We say that a system under these constraints is interactionally simple if there are only weak causal relationships between the parts of a subsystem in one decomposition and the parts of a different subsystem in a different decompositional description, and interactionally complex to the degree to which those causal relations are strong. Put more bluntly, a system has a high degree of interactional complexity if an investigator must consider the system from more than one theoretical perspective (i.e., more than one decomposition) in order to make useful predictions.
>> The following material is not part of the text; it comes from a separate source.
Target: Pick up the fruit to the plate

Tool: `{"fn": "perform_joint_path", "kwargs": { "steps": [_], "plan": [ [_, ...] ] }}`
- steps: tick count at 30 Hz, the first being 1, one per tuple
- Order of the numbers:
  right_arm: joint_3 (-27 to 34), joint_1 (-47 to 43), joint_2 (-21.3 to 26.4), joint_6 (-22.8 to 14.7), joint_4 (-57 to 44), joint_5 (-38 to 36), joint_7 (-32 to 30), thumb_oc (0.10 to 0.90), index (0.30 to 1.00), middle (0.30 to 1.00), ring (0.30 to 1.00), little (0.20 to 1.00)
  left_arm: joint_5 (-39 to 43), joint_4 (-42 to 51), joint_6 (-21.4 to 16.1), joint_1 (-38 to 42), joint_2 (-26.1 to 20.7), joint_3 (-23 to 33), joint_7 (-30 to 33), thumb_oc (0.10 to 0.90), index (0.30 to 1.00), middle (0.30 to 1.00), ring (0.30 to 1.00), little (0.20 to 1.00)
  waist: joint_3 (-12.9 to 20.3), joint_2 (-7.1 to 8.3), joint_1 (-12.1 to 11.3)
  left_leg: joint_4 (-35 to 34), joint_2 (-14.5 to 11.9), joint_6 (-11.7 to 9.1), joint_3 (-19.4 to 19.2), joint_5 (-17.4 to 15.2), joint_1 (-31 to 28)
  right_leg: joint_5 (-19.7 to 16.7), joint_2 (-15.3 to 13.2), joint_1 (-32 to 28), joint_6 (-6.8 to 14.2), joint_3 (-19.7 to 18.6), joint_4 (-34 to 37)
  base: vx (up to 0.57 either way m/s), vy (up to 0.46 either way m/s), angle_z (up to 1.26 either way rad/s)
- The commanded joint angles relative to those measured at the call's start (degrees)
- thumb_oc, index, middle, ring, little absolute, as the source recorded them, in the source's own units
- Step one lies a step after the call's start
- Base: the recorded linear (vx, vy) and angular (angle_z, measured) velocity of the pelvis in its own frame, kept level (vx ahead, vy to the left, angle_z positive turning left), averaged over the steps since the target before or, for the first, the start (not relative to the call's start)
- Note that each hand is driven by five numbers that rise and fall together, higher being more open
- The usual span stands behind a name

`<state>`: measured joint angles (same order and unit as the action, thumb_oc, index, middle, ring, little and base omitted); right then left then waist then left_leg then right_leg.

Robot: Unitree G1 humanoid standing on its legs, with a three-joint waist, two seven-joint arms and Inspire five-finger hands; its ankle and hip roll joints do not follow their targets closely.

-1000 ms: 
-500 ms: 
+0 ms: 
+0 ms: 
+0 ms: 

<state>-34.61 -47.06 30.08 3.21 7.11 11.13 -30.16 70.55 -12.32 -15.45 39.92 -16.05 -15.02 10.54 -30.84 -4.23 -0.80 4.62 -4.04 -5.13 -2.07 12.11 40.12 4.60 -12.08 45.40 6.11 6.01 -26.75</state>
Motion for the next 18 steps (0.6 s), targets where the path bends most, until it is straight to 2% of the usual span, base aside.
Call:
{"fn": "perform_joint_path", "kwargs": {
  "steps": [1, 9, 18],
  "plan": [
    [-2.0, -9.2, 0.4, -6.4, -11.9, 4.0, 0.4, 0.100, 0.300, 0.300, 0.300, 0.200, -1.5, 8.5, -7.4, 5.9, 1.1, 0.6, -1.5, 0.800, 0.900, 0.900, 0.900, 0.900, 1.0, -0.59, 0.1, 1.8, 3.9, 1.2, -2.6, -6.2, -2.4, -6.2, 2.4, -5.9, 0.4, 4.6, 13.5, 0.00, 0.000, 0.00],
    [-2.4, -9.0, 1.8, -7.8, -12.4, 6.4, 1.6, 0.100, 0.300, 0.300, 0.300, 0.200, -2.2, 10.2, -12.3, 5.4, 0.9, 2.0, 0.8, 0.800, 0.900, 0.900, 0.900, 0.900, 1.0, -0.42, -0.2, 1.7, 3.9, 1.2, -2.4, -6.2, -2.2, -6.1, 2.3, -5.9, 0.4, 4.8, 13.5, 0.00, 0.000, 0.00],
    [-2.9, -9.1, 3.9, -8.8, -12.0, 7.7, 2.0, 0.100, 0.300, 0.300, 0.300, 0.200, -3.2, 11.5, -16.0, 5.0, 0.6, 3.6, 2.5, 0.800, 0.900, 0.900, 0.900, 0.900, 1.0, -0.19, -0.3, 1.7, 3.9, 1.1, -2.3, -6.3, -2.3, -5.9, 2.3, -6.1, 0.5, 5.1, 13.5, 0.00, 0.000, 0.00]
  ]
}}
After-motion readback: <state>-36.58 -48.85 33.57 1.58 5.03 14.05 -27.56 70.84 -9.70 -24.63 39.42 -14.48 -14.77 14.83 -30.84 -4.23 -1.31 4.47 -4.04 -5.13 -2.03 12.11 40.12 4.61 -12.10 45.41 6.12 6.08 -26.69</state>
Driving the point home, Wimsatt writes, “If the system is descriptively complex and is also interactionally complex for more than a very small number of interactions, the investigator is forced to analyze the relations of parts for virtually all parts in the different decompositions, and probably even to construct connections between the different perspectives at the theoretical level.” (1974, p. 74). Forty years after Wimsatt’s paper first appeared, this idea may no longer be revelatory, but I maintain that it is still underappreciated.

Human societies are interactionally complex

It seems obvious that human societies are descriptively complex. We can describe societies at the level of individuals, in terms of nuclear families, kin groups, subcultures, and social classes. We can also include infrastructure and transportation, livestock and farming, religious rituals and linguistic traditions. This is all on top of the descriptive complexity of an individual human, which I believe we can agree is at least as great as that of a fruit fly.

Importantly, human societies, and the human groups that comprise societies, are also interactionally complex. Perspectives include genetic, neurological, cognitive, familial, cultural, and ecological. To at least some extent, we can’t ignore any of them.


  • Kauffman, S. A. (1970). Articulation of parts explanation in biology and the rational search for them. In: PSA 1970, ed. R. C. Buck & R. S. Cohen, pp. 257–72. Philosophy of Science Association.
  • Wimsatt, W. C. (1974). Complexity and organization. In: PSA 1972, ed. K. Schaffner & R. S. Cohen, pp. 67–86. Philosophy of Science Association.